Monday, 21. May 2012
26.05.2010
 

Polizei: Der Elektroschocker »Taser« als neue Distanzwaffe zwischen Pfefferspray, Schlagstock und Schusswaffe

Redaktion

Polizeibeamte werden immer häufiger Ziel brutalster Angriffe. Verletzungen mit teilweise gravierendem Ausmaß sind auf beiden Seiten zu verzeichnen. Das »Distanz-Elektro-Impuls-Gerät« »Taser« als neue Distanzwaffe zwischen Pfefferspray, Schlagstock und dem Schusswaffengebrauch soll Verletzungen minimieren und eskalierende Situationen entschärfen. Die Kopp-Redaktion im Interview mit dem NRW-Landesvorsitzenden der Deutschen Polizeigewerkschaft (DPolG) Erich Rettinghaus.

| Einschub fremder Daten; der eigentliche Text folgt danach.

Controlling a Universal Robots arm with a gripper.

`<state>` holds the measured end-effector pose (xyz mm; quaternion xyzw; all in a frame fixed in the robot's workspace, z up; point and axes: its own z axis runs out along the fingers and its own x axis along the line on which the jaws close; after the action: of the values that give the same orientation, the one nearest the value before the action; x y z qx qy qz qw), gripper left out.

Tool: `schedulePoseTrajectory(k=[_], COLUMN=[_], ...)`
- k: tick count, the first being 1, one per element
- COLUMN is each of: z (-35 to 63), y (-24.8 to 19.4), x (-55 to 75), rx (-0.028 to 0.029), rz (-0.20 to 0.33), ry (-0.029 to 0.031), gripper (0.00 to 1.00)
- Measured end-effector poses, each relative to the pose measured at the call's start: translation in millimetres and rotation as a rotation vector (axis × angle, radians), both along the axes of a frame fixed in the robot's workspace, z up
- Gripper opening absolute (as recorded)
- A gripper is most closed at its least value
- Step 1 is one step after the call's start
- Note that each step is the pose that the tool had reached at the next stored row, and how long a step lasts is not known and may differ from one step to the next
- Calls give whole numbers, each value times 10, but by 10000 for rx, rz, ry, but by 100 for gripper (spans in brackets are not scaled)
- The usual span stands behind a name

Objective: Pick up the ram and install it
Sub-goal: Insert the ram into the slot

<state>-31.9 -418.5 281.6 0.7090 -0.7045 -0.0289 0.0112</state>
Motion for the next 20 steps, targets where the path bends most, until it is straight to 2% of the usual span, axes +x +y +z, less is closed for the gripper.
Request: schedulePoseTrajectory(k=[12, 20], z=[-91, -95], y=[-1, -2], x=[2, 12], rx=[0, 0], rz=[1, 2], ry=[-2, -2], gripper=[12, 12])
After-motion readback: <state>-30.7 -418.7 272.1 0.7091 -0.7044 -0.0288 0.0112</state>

Redaktion: Herr Rettinghaus, Sie fordern einen »Taser« für jede Streifenbesatzung in Nordrhein-Westfalen. Die Politik steht in großen Teilen nicht hinter Ihrer Forderung. Amnesty International bezeichnet den Taser sogar als mögliches »Folterinstrument« und lehnt den Elektroschocker strikt ab. Was begegnen Sie den Kritikern?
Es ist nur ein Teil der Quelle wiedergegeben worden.